- [WORK TASK]: Each line of the listing below that includes "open" must be copied.

- [DATASET CONTENT]:
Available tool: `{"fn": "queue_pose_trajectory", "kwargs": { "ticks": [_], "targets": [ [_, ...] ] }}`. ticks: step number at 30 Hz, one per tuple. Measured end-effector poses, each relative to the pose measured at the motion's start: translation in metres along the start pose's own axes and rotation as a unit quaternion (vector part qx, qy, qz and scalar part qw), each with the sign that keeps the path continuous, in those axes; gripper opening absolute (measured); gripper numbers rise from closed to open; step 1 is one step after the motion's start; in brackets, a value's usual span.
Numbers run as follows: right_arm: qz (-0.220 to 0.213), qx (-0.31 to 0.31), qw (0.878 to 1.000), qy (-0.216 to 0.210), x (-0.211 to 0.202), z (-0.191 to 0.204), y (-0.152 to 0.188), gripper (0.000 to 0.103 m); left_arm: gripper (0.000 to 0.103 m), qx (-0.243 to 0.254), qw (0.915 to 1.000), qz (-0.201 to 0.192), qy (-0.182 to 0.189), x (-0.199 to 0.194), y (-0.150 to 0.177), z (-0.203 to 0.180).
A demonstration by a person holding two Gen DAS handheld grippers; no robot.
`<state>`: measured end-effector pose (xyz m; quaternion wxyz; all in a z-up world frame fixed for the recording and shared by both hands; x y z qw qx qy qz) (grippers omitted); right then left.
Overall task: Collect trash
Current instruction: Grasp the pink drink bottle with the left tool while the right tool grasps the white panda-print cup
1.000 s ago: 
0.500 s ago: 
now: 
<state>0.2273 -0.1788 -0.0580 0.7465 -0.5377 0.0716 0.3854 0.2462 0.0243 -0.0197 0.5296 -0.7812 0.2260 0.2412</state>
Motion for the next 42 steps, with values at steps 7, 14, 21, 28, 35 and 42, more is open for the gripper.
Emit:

- [REPLY TO THE TASK]:
Available tool: `{"fn": "queue_pose_trajectory", "kwargs": { "ticks": [_], "targets": [ [_, ...] ] }}`. ticks: step number at 30 Hz, one per tuple. Measured end-effector poses, each relative to the pose measured at the motion's start: translation in metres along the start pose's own axes and rotation as a unit quaternion (vector part qx, qy, qz and scalar part qw), each with the sign that keeps the path continuous, in those axes; gripper opening absolute (measured); gripper numbers rise from closed to open; step 1 is one step after the motion's start; in brackets, a value's usual span.
Motion for the next 42 steps, with values at steps 7, 14, 21, 28, 35 and 42, more is open for the gripper.

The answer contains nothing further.